いいなーミケくん。私、家買ったらミケくんみたいなペット飼おう!あれ?でもそれってこんくらいの敷地持ってないと辛いんじゃないのかな?
……クロロさん辺り、これくらいの敷地持ってるかな。


「ここから路なりに行けば、執事室に着くはずだよ。」

『へ?屋敷は…?』

「私も行ったことないんだよ。」



どういう事だ。いや、なんてこった。
ゴトーさんはどこに居るんだ。それより私はイルミさんに会うのは何時になっちゃうの。何ヶ月もかかっちゃいそうなんだけど。


『…ゴトーさんってどこにいらっしゃいますか…?』

「執事室だよ。」


わからないって言われる覚悟で聞いてみたけど、その質問は簡単に返ってきた。よし、路なりに行けば執事室なんだから頑張ろう。

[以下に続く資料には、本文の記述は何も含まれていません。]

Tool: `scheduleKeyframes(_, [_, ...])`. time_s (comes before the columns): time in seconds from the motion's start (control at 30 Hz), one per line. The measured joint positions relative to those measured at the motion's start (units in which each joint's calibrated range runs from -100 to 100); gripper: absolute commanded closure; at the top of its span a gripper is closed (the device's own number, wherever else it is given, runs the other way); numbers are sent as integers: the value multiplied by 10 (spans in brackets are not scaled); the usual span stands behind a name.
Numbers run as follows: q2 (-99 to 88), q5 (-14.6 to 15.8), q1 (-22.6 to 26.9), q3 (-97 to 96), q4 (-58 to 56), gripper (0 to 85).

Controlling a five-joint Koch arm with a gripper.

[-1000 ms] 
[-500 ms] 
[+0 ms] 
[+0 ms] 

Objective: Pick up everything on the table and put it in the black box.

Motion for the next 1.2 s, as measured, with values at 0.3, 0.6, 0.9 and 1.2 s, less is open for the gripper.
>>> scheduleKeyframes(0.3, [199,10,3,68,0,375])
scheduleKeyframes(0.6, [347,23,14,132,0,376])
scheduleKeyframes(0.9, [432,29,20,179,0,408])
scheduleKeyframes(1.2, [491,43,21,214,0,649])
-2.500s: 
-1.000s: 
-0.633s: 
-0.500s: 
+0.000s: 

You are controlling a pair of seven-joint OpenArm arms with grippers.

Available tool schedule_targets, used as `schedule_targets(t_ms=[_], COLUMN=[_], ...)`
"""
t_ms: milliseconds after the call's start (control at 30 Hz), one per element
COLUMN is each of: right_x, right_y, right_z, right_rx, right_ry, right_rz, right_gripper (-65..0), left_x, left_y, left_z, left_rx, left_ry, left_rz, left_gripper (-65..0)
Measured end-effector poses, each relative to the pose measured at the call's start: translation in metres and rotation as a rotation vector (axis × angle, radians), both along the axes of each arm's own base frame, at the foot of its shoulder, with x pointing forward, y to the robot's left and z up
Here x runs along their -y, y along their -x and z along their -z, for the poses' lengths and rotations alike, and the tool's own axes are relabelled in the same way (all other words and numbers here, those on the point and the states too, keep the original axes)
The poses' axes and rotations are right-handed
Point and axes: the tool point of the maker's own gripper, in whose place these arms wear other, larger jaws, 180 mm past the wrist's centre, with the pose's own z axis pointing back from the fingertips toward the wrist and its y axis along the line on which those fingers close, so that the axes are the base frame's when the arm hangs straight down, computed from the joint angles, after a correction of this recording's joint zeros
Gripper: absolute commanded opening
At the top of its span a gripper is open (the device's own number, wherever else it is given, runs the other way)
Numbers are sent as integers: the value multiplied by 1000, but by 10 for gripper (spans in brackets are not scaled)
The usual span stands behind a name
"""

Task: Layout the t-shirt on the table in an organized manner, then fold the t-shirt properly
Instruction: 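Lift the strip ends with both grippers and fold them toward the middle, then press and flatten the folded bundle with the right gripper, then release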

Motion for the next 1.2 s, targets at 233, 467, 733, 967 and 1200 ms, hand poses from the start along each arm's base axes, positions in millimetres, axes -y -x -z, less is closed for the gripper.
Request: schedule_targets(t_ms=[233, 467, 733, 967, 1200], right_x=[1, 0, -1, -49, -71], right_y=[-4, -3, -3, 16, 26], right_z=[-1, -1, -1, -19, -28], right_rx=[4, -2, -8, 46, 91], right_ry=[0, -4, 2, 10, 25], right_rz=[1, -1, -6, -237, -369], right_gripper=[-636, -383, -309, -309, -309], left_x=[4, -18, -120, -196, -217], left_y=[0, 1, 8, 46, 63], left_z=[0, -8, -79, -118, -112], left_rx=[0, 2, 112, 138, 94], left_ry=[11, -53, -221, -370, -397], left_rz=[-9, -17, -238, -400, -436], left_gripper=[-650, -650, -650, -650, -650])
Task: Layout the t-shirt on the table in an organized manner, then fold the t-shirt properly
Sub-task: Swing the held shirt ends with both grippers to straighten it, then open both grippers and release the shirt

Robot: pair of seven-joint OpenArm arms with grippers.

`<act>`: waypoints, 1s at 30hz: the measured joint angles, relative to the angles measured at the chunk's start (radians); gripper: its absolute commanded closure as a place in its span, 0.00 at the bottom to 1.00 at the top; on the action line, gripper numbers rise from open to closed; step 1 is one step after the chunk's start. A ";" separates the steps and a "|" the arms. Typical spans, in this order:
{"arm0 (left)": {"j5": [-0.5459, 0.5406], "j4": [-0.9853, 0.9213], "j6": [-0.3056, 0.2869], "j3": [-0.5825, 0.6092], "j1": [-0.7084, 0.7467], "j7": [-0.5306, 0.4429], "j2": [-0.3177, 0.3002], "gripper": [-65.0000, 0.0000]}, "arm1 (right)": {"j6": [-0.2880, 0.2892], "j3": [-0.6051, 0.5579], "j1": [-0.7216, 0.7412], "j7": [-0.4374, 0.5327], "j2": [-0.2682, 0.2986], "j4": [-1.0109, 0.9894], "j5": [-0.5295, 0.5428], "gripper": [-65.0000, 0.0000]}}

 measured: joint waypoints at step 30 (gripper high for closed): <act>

『色々とありがとうございました!また会いましょうね!!』

「ルカちゃんみたいな子なら何時でも大歓迎だよ。」

『また来ます!』


ぺこりと頭を下げて、足に力を入れ地を蹴る。流れるような視界。後ろからミケくんが付いて来る気配がなくなって寂しいけど、また会いに行けばいいんだ。でもミケくんは本当にいい子だなぁ…。それに私が抱きしめても全然苦しがっていなかった。だから動物に触れたなんて本当に久しぶりだ。
そんな事を思いながらニヤニヤしていれば、女の子が立っているのが見えて立ち止まる。


『こんにちは。…えっと…ゴトーさん、ですか…?』

「私は執事見習いよ。あなたは?」

『あ、ルカです。イルミさんに用がありまして、ここに来ました。』

「…そう。」


スッと退いてくれた女の子に会釈をして通り抜ける。あ、そうだ。


『お名前は何て言うんですか?』

「………カナリアよ。」

『カナリアさん…。ありがとうございます、カナリアさん!』

「え…?」

『だって私をルカって信じてくれて、ありがとうございます。』


ヘラリと笑った私にカナリアさんは目を見開いていたけど、私は笑顔で頭を下げてまた地を蹴る。
なんか、怖いと思ったけど案外私には合ってるかなぁ…。